Your task is to copy the lines of the data below from the line holding "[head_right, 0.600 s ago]" through the line holding "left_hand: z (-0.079", inclusive, exactly and with nothing added.

Dataset entries
◆ ◆ ◆ ◆ ◆

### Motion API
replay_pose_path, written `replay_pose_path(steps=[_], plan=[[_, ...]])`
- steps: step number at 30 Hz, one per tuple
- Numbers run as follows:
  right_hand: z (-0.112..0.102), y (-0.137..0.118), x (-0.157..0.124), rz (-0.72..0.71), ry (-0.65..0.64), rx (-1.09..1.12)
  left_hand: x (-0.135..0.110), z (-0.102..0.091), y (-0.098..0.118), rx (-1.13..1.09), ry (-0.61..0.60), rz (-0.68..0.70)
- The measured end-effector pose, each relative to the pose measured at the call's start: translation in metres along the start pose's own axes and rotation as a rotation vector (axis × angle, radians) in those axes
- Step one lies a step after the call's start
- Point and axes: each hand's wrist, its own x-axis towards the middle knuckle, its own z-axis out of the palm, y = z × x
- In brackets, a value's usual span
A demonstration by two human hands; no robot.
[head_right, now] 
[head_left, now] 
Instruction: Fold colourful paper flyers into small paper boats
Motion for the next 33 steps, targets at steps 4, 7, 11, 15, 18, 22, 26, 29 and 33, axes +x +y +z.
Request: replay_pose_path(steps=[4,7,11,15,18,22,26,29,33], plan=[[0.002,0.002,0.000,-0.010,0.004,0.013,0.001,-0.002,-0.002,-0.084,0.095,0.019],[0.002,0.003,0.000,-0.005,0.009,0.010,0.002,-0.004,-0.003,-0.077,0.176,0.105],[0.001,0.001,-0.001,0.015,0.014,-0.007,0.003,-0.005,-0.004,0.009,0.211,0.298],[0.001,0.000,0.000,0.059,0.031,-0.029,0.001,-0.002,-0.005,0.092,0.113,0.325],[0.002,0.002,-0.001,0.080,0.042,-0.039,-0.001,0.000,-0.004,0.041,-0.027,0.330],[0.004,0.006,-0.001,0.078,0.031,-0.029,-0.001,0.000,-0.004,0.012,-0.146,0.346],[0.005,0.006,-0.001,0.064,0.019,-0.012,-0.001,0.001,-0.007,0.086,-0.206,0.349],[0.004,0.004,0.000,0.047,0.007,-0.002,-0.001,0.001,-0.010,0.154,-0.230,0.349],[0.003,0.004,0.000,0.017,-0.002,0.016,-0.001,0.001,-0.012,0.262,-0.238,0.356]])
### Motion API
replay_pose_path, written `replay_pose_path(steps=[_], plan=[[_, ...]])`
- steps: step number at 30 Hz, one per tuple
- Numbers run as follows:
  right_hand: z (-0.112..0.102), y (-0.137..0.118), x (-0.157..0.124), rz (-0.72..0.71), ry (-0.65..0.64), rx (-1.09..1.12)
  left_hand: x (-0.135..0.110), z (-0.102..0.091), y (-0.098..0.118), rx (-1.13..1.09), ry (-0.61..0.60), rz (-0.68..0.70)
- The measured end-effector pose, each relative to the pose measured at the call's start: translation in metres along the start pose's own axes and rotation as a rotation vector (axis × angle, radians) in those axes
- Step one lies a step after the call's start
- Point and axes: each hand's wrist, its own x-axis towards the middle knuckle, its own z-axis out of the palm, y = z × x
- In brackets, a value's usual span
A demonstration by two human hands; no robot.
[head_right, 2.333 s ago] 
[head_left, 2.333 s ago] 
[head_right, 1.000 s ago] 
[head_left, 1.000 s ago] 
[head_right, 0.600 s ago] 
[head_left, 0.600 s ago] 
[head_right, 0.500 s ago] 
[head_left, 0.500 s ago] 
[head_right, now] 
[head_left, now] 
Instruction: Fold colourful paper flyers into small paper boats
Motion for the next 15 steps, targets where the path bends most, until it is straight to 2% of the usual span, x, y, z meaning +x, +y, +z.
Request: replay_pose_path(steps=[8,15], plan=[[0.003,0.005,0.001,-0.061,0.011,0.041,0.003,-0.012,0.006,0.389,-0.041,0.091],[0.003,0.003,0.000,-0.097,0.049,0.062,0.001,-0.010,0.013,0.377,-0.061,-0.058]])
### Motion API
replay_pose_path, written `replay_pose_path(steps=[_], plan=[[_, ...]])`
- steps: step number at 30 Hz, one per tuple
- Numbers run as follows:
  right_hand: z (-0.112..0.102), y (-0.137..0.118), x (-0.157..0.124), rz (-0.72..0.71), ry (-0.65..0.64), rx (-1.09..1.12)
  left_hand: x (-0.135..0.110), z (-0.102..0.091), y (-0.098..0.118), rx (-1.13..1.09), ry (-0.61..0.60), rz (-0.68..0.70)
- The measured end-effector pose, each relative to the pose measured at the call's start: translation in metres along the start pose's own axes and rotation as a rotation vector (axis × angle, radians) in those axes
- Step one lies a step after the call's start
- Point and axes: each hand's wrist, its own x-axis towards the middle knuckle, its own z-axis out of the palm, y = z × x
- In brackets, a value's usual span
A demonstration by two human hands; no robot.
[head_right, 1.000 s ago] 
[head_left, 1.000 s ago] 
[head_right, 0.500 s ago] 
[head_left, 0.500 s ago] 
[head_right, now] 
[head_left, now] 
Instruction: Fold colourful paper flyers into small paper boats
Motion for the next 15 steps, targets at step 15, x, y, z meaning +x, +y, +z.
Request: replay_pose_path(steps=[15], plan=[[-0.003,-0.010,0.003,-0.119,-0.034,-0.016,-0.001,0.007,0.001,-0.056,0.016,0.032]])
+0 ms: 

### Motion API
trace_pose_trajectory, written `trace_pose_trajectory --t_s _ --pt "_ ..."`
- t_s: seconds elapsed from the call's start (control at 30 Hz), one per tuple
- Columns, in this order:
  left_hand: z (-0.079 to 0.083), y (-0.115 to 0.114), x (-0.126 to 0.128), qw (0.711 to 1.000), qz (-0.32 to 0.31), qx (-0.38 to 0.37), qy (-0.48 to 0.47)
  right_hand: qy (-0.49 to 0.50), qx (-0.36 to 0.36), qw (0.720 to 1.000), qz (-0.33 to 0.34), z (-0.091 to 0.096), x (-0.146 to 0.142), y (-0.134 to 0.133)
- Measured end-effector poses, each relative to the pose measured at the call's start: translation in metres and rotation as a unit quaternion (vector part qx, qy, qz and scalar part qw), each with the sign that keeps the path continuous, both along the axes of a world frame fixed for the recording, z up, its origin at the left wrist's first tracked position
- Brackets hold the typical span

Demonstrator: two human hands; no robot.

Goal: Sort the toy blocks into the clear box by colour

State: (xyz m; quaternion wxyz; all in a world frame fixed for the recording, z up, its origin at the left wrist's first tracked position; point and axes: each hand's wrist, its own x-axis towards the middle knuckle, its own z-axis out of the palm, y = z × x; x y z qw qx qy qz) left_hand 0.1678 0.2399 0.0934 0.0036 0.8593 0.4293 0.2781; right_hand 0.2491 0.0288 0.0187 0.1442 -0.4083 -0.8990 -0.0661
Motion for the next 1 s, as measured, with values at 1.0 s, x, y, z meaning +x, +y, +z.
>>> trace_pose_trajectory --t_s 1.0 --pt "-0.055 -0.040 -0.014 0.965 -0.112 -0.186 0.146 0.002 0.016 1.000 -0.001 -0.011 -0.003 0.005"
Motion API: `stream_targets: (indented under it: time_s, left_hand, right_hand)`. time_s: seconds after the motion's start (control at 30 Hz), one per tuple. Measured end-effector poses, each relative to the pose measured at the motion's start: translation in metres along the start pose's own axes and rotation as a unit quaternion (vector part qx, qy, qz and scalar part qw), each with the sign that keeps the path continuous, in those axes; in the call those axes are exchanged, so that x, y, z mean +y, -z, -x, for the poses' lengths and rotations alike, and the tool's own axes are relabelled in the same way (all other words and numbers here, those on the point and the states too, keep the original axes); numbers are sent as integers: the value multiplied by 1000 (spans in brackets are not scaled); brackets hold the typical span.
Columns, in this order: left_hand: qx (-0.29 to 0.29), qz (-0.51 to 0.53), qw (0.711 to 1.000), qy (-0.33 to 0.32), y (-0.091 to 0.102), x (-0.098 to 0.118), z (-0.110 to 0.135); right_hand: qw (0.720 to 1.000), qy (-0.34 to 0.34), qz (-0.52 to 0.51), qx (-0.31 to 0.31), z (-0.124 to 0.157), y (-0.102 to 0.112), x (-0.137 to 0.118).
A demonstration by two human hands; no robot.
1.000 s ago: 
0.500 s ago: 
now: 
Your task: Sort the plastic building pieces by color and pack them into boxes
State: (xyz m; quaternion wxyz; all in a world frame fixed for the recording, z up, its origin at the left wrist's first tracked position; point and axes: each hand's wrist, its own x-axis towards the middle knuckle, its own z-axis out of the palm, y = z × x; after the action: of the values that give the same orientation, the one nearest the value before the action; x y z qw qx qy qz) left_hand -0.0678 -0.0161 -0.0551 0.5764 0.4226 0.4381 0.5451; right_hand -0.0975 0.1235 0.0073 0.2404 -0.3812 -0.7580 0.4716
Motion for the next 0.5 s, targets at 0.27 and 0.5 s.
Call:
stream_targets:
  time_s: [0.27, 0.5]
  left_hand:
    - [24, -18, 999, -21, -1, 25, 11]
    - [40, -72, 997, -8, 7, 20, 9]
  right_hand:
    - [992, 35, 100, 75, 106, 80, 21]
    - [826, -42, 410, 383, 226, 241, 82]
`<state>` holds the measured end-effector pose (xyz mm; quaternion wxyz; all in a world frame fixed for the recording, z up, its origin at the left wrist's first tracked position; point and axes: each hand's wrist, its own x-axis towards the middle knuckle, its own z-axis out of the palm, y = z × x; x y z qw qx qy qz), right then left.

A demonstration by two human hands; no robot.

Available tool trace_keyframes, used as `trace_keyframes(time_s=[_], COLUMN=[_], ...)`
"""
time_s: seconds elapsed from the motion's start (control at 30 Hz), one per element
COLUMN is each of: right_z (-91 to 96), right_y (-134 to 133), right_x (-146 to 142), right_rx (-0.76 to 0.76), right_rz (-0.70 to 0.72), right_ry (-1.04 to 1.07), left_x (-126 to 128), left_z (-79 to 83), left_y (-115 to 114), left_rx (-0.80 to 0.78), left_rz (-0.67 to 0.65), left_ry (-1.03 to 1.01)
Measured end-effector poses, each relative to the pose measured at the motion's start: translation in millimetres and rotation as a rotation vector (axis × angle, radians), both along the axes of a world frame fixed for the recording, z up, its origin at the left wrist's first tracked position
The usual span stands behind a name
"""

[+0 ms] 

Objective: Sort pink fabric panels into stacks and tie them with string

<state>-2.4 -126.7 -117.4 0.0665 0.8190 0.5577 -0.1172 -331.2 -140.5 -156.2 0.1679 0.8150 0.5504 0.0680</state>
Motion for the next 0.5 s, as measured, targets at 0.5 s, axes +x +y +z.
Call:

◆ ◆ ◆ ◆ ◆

• **Answer box**:
[head_right, 0.600 s ago] 
[head_left, 0.600 s ago] 
[head_right, 0.500 s ago] 
[head_left, 0.500 s ago] 
[head_right, now] 
[head_left, now] 
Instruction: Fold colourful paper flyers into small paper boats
Motion for the next 15 steps, targets where the path bends most, until it is straight to 2% of the usual span, x, y, z meaning +x, +y, +z.
Request: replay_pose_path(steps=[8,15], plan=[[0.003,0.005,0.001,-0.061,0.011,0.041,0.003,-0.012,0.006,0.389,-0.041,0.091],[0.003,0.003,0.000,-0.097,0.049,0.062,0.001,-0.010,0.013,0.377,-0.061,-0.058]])
### Motion API
replay_pose_path, written `replay_pose_path(steps=[_], plan=[[_, ...]])`
- steps: step number at 30 Hz, one per tuple
- Numbers run as follows:
  right_hand: z (-0.112..0.102), y (-0.137..0.118), x (-0.157..0.124), rz (-0.72..0.71), ry (-0.65..0.64), rx (-1.09..1.12)
  left_hand: x (-0.135..0.110), z (-0.102..0.091), y (-0.098..0.118), rx (-1.13..1.09), ry (-0.61..0.60), rz (-0.68..0.70)
- The measured end-effector pose, each relative to the pose measured at the call's start: translation in metres along the start pose's own axes and rotation as a rotation vector (axis × angle, radians) in those axes
- Step one lies a step after the call's start
- Point and axes: each hand's wrist, its own x-axis towards the middle knuckle, its own z-axis out of the palm, y = z × x
- In brackets, a value's usual span
A demonstration by two human hands; no robot.
[head_right, 1.000 s ago] 
[head_left, 1.000 s ago] 
[head_right, 0.500 s ago] 
[head_left, 0.500 s ago] 
[head_right, now] 
[head_left, now] 
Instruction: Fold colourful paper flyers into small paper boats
Motion for the next 15 steps, targets at step 15, x, y, z meaning +x, +y, +z.
Request: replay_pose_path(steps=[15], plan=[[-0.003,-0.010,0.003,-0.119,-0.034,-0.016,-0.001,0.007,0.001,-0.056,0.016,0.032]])
+0 ms: 

### Motion API
trace_pose_trajectory, written `trace_pose_trajectory --t_s _ --pt "_ ..."`
- t_s: seconds elapsed from the call's start (control at 30 Hz), one per tuple
- Columns, in this order:
  left_hand: z (-0.079 to 0.083), y (-0.115 to 0.114), x (-0.126 to 0.128), qw (0.711 to 1.000), qz (-0.32 to 0.31), qx (-0.38 to 0.37), qy (-0.48 to 0.47)

No additional answer is needed.